Mutation load (mutated genes per patient) was calculated for each patient as the number of mutations (of any type) and included as a separate feature. After mutation load was calculated, silent mutations (n = 4063) were removed from subsequent analysis leaving only mutations likely to affect mRNA levels and/or protein function. Dimensions of the mutation data were reduced by categorizing the remaining mutation variants described in the original data into three levels, according to mutation severity:

  • Level 1: Intron (n = 49), translation start site (n = 5), nonstop (n = 5), 3’UTR (n = 4), 5’flank (n = 3), 3’flank (n = 3)

  • Level 2: Missense (n = 10,165), in-frame deletions (n = 250), in-frame insertions (n = 61)

  • Level 3: Nonsense (n = 836), frame-shift deletions (n = 825), frame-shift insertions (n = 477), splice site (n = 402), splice region (n = 124)

One-hot encoding was subsequently applied to each level where applicable. In patients with more than one mutation in the same gene, only the most severe mutation was retained. The resultant matrix contained 344 columns describing the applicable mutation levels of the 173 genes analyzed in the study.

Pre-processing of combined data

Finally, recurrence was used as the target variable, defined as distant recurrence in the span of 5 years. Patients with less than 5 years of follow-up, either because they dropped out of the study or because of disease-unrelated death, were removed from the analysis. The largest available cohort (n = 516) was chosen for training-testing with 10-fold cross validation, while the remaining four cohorts were used as a hold-out validation dataset. Class imbalance in the training-testing cohort was reduced to a 2:1 ratio by subsampling instances of the majority class (there were significantly more patients who survived for more than 5 years). Data was stratified to contain equal instances of each target variable class across 10 folds.

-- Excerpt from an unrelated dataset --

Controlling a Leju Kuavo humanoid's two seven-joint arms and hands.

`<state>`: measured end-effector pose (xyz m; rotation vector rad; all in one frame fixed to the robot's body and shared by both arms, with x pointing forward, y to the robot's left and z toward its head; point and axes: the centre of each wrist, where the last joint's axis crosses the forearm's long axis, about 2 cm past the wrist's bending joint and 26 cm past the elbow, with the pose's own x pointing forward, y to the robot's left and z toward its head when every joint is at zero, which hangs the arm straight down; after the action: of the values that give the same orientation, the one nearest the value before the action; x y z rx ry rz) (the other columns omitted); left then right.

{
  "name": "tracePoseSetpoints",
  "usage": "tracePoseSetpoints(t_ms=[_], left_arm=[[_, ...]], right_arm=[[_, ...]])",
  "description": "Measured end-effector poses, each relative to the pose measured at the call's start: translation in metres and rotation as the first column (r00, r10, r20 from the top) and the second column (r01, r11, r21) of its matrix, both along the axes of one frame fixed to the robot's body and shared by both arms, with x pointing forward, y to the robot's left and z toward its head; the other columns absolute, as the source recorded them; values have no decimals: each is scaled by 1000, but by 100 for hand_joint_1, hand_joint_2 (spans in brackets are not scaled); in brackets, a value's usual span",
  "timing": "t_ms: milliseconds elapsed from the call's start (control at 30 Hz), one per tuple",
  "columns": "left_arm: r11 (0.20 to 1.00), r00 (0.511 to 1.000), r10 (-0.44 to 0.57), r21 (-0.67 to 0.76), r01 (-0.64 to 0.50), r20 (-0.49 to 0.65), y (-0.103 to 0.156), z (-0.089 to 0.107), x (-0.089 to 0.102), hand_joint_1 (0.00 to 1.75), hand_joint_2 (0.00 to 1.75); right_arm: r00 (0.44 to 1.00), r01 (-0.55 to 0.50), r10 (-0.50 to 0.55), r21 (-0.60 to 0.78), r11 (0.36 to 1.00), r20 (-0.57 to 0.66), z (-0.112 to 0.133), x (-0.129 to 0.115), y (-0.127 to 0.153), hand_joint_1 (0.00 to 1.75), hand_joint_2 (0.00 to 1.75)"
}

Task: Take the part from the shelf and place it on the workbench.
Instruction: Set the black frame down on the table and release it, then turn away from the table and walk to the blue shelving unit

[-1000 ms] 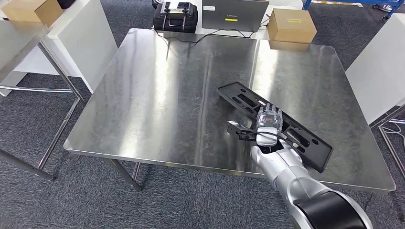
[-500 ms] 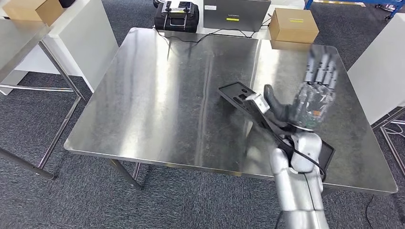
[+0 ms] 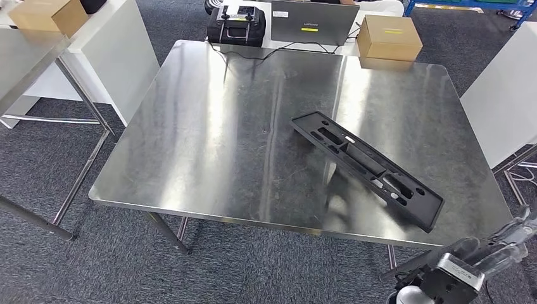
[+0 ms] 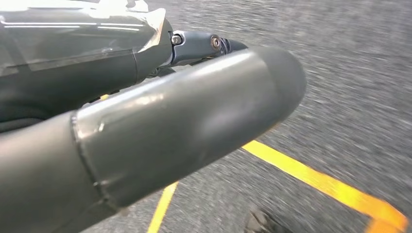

Model development pipeline

The XGBoost algorithm (Version 0.80) was used with the scikit-learn API (Version 0.20.0) for generating the predictive model [12, 14]. Feature selection for the main XGBoost models was performed with scikit-learn’s SelectFromModel meta-transformer, which itself was set to use the XGBoost algorithm for ranking the highest-performing features. Six hundred features were retained after the selection (this number was arbitrarily chosen to allow subsequent analysis of relative importance). Feature selection was performed for each fold individually to prevent test leakage. XGBoost was run with default parameters with the following changes: max_depth = 7, learning_rate = 0.05, colsample_bytree = 0.3, n_jobs = − 1. Additionally, a logistic regression analysis was performed (using scikit-learn’s LogisticRegression function) in each fold. The features entered into the regression underwent their own feature selection (also set to retain the 600 best performing features) using scikit-learn’s SelectKBest function. The model was run in a loop and trained on one of the following seven variations of the data in each round: ER/HER2/PR status only, Nottingham Prognostic Index (NPI) only, all of the included clinical variables, mRNA expression only, mutation data only, mRNA and mutation data together, and all of the data (molecular data and clinical data). All the results shown reflect the average performance of the cross-validation models when predicting on the validation hold-out set.

Evaluation of feature contribution

Contribution of each feature to the model was evaluated with the SHAP package (Version 0.25.1) [13], chosen for its robust estimation of multivariate feature importance. Assessment of relative importance of the various features was based on the average SHAP values of each feature across the validation folds.

Availability: The code, input matrixes, and configuration file are provided as supplementary material.